Higher health care costs linked with excess weight across range of BMIs

Higher health care costs linked with excess weight across range of BMIs

A new analysis shows that excess body weight is associated with higher health care costs for people across a wide range of body-mass-index (BMI) levels in the U.S. Zachary Ward of the Harvard T. H. Chan School of Public Health in Boston, MA, and colleagues present these findings in the open-access journal PLOS ONE on March 24, 2021.

Previous research has linked excess weight to higher health care costs. However, those studies have primarily focused on broad categories, such as moderate versus severe obesity. As a result, they can only detect cost changes that might occur when shifts in people’s BMI put them in a new category—while neglecting potential costs linked to within-category BMI shifts.

To provide a more accurate picture of BMI-related costs, Ward and colleagues analyzed data from 175,726 people collected in a survey on health care costs from 2011 to 2016. They controlled for other factors that might influence costs, as well as potential biases in self-reported BMI.

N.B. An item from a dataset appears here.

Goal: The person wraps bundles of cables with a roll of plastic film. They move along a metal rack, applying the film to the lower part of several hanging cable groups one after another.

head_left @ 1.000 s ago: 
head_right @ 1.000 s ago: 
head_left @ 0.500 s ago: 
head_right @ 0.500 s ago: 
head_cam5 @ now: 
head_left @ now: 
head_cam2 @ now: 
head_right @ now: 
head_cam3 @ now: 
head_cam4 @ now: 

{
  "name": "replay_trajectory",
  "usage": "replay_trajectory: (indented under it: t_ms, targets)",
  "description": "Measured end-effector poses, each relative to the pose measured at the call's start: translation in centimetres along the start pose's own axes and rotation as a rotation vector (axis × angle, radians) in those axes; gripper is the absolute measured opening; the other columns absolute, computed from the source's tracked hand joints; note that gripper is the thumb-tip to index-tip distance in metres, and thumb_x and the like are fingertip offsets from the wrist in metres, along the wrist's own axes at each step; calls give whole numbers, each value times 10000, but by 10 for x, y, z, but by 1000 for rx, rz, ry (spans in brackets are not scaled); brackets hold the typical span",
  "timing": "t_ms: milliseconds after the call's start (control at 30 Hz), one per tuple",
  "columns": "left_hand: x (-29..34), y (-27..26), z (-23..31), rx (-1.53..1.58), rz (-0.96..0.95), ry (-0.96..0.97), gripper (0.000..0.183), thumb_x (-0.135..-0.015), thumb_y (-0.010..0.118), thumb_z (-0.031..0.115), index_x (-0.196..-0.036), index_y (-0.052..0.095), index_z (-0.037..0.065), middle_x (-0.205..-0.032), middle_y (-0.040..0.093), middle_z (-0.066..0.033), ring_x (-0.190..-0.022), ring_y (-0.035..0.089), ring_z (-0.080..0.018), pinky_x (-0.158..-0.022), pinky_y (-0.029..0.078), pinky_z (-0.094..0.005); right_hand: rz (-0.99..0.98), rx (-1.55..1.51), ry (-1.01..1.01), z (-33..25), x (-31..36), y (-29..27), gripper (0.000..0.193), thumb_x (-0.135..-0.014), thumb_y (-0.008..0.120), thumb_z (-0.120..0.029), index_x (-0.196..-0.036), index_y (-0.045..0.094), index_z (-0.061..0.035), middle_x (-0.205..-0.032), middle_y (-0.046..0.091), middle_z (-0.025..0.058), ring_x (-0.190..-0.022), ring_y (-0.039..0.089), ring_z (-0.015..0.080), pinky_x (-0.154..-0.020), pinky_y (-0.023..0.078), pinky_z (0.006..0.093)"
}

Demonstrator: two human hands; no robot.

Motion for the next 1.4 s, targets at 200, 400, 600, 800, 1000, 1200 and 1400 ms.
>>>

The analysis found that, over 30 units of BMI, every BMI increase of one unit was associated with a boost in annual health care costs of $253 per adult (in 2019 US dollars). Costs were higher for adult women and increased with age and BMI for men and women. Among adults with obesity (BMI of 30 or greater), 60- to 70-year-olds had the highest health care costs. The lowest costs were associated with a BMI of 20.5 for women and 23.5 for men.

While obesity was associated with an overall increase in annual costs of $1,861 per adult, in children obesity was associated with an overall increase in annual costs of $116 per child. Adult obesity was associated with a total of $170 billion in excess costs per year in the U.S. Severe adult obesity was linked to $3,097 in excess annual costs per person.

These findings emphasize the need to promote healthy weight for people of all ages and across the BMI scale, and could help inform policies and programs to address obesity. Future studies could help refine these estimates and incorporate indirect costs of obesity, such as lost wages due to disability.